Property prices in Australia’s capital cities are rightly cooked and a whole generation is struggling to muster up enough savings to put down a deposit on a home. In an attempt to alleviate some of that, rent-to-buy schemes have become increasingly popular in recent years. Here’s what they are and what you should watch out for.
What is a rent-to-buy scheme?
A rent-to-buy, or own, scheme is a payment plan designed so you can move into a property you intend to buy and pay it off as if it was a rental. While the schemes vary, many will allow you to enter a standard tenancy with the option to purchase later on. How these schemes make money is usually through charging a higher rental rate than the market, which will often go toward the final big sum if you decide to go ahead with the purchase.
The major problem with these schemes is that many prospective buyers could pour money into a property, at a higher weekly rental rate, only to be booted from it after a default payment or two. On top of this, depending on the contract you sign up for, rental prices and the final sum can fluctuate depending on supply and demand in the market. The price you sign up for initially might not be the final figure you look at.
Are rent-to-buy schemes legal in my state?
While some schemes could work out well for those wanting to buy into the property market, there have been a number of issues as well leading to more legislation and regulation around them. The South Australian government strongly recommends its citizens from buying into these schemes due to the fact they’re often such high risk.
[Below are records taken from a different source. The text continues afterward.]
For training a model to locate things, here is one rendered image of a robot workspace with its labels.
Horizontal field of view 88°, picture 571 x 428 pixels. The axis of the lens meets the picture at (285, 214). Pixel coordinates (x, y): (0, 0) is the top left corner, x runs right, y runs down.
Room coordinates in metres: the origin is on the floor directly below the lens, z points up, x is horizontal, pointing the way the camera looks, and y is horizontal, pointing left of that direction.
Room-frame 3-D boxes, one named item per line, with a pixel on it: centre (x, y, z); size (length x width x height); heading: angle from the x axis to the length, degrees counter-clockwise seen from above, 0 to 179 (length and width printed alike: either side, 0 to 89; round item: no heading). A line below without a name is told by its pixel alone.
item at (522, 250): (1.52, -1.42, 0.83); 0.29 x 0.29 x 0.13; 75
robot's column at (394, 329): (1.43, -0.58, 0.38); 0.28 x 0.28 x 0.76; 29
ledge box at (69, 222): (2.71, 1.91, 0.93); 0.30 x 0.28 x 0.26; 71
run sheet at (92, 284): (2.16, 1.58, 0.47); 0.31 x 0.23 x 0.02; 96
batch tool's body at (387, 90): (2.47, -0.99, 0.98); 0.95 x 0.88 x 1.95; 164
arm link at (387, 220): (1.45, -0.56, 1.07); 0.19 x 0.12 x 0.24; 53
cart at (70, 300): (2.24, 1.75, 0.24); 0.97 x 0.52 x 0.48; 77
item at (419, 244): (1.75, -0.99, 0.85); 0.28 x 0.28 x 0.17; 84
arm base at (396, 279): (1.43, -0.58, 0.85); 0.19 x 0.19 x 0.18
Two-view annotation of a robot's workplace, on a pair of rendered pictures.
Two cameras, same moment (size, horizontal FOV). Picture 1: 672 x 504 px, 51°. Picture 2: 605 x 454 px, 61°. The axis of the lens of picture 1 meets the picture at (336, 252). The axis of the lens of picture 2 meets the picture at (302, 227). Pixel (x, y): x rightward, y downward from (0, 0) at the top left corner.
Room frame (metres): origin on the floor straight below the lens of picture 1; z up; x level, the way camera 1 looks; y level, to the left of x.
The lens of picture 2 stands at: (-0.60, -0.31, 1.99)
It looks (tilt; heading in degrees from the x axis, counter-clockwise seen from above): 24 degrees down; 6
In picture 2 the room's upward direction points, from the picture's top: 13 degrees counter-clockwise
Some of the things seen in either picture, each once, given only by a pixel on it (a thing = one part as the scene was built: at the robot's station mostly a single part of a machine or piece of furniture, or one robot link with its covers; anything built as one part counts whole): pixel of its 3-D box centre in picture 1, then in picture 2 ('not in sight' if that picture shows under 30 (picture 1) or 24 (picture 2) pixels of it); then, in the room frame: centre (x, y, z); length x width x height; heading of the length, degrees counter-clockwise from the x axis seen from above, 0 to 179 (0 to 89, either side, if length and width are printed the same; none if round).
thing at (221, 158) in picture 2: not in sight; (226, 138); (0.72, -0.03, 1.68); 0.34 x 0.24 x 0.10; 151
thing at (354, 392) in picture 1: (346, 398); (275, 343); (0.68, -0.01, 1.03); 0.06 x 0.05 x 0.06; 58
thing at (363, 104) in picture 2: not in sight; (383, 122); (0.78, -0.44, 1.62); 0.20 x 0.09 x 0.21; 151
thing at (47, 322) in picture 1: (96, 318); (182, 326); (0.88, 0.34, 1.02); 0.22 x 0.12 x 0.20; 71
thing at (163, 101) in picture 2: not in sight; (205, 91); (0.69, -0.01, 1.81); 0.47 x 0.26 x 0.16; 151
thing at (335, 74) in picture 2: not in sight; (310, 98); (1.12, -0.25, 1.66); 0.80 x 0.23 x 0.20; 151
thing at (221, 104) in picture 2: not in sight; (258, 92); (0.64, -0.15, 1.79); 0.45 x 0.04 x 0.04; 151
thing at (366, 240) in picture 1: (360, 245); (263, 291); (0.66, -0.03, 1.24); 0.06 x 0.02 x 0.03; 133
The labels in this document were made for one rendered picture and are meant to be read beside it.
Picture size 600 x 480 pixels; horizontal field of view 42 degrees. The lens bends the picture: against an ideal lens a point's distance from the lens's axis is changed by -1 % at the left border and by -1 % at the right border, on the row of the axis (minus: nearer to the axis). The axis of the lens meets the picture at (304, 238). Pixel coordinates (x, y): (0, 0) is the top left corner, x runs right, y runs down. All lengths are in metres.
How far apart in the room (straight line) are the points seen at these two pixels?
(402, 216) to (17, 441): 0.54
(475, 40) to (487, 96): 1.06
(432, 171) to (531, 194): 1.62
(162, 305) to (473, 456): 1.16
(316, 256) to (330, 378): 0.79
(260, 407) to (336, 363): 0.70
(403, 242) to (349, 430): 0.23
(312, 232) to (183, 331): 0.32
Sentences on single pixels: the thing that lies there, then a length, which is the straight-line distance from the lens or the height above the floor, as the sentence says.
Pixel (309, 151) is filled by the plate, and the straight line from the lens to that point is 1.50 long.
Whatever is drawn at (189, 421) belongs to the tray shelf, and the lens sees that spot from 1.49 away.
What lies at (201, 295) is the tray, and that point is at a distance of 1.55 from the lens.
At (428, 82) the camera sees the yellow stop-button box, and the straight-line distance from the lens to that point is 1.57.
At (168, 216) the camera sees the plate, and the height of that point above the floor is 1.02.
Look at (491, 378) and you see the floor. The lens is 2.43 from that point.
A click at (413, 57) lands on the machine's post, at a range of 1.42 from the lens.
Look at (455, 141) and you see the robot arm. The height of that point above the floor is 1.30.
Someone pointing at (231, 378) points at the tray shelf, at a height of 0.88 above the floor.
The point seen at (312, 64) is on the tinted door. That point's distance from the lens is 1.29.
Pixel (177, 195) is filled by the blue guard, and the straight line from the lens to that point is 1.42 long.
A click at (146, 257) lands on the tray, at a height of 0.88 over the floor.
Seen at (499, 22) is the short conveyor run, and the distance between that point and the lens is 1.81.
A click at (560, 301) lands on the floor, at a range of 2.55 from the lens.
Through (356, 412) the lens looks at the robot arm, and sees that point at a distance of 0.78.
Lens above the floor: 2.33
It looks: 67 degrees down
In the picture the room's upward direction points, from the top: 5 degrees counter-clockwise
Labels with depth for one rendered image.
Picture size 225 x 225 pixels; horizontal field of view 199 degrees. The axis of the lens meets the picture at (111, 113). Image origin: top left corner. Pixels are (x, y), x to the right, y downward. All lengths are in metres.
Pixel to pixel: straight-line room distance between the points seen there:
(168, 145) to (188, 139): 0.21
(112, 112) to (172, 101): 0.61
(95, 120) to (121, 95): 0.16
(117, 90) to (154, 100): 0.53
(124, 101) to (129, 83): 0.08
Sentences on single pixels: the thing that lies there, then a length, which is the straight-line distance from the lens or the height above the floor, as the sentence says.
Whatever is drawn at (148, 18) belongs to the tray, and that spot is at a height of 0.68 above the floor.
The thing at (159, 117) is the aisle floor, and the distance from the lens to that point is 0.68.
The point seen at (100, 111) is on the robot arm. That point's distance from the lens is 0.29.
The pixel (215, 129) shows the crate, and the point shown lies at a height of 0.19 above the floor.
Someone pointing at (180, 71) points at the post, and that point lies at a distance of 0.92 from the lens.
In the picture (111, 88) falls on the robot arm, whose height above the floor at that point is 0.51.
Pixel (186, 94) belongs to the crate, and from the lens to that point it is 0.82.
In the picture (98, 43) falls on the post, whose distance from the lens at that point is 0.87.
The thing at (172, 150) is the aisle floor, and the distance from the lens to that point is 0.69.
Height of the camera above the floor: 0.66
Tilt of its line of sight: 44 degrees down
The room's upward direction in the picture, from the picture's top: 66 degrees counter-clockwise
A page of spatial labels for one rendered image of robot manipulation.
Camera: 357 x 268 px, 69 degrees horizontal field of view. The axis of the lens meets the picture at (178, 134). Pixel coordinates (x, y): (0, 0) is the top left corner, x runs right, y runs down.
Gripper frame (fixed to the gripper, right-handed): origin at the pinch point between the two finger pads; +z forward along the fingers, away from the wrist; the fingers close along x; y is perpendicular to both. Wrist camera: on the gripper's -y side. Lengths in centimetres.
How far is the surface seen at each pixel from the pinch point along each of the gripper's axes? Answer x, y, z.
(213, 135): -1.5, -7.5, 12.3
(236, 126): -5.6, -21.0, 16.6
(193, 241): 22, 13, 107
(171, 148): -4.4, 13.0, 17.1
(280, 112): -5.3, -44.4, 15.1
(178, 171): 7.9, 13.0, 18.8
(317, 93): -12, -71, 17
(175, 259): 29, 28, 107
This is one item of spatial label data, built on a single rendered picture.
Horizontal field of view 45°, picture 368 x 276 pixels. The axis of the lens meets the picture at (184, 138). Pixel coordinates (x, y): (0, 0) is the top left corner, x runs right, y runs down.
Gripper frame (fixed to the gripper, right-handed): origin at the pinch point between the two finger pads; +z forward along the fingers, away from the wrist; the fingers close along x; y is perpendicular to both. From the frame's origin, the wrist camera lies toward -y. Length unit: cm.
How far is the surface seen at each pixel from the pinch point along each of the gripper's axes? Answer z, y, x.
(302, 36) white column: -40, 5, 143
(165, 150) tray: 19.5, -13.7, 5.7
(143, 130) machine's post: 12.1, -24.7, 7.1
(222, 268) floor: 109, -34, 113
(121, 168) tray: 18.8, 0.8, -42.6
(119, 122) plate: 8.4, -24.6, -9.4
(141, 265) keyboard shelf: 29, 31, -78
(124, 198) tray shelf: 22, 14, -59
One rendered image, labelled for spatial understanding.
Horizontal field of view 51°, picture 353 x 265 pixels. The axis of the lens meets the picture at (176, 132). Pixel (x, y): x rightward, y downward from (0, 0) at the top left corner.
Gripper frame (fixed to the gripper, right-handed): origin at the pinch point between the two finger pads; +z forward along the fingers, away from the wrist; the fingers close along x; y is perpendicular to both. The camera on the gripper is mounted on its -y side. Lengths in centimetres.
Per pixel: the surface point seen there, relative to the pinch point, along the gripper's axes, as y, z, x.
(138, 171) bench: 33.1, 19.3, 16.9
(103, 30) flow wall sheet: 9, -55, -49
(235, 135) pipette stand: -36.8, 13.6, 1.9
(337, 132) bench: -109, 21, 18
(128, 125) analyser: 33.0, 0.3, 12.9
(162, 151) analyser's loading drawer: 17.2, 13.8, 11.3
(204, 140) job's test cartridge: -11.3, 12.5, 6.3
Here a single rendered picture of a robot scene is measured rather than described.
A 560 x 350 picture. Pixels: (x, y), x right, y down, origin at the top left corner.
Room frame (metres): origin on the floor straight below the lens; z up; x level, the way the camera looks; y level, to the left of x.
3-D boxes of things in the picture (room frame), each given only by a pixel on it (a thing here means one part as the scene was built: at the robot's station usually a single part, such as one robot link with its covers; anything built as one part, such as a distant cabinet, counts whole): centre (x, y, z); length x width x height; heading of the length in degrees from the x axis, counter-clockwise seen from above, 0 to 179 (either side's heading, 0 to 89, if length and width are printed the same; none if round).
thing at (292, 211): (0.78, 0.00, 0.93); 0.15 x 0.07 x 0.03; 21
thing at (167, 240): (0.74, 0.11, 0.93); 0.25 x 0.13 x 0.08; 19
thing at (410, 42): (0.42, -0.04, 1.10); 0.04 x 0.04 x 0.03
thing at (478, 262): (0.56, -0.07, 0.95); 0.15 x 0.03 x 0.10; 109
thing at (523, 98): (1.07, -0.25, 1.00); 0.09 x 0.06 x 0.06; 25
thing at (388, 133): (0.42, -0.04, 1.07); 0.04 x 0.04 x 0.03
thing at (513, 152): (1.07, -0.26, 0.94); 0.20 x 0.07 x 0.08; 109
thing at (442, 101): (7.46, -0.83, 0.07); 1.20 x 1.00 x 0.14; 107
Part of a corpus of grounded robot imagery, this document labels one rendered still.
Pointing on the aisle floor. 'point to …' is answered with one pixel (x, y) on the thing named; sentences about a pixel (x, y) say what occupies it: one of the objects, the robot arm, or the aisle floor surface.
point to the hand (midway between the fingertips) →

“Any contract that requires the payment of part of the purchase price for a property, other than a deposit, isn’t legally binding in South Australia,” the government warning reads. “This means that if you have signed a rent to buy contract you may be able to take the matter to court to try and recover some or all of the payments you have already made.”
Similarly, the WA government warns the schemes are high-risk and could leave renters with no claim to the property if they default on a single payment.
The reality is, while governments and some property experts warn about the riskiness of such a transaction, the legislation surrounding it is quite vague from state-to-state. In 2016, a Melbourne man challenged a rent-to-buy scheme in court after he struggled to make payments and had no property title to fall back on, according to an ABC article.
A 2016 report by the Consumer Action Law Centre detailed the vague legislation related to these schemes highlighting concerns people, like the Melbourne man, could be left in dire situations.
“Gaps in the law can leave people with limited or no legal protections if things go wrong. The effectiveness of legal protections varies depending on the people involved and the nature of the transaction,” the report outlined.
“This legal uncertainty, coupled with a lack of independent legal advice, is why the risks of these schemes are so significant, particularly for buyers.”
So, while the schemes might sound appealing for those desperate to get into the housing market, it’s very much a tale of proceed with caution (and plenty of legal advice).
Are rent-to-buy schemes worth it?
Every scheme is different with different contract conditions and catches. Ultimately, that decision is up to you but it’s strongly suggested you look into the fine print, ask a legal expert and weigh up some important questions such as, what happens if I default on a payment? and do I get any money back if I decide not to proceed?
In some cases, it might just be safer and cheaper to do it the old-fashioned way — a dreaded mortgage.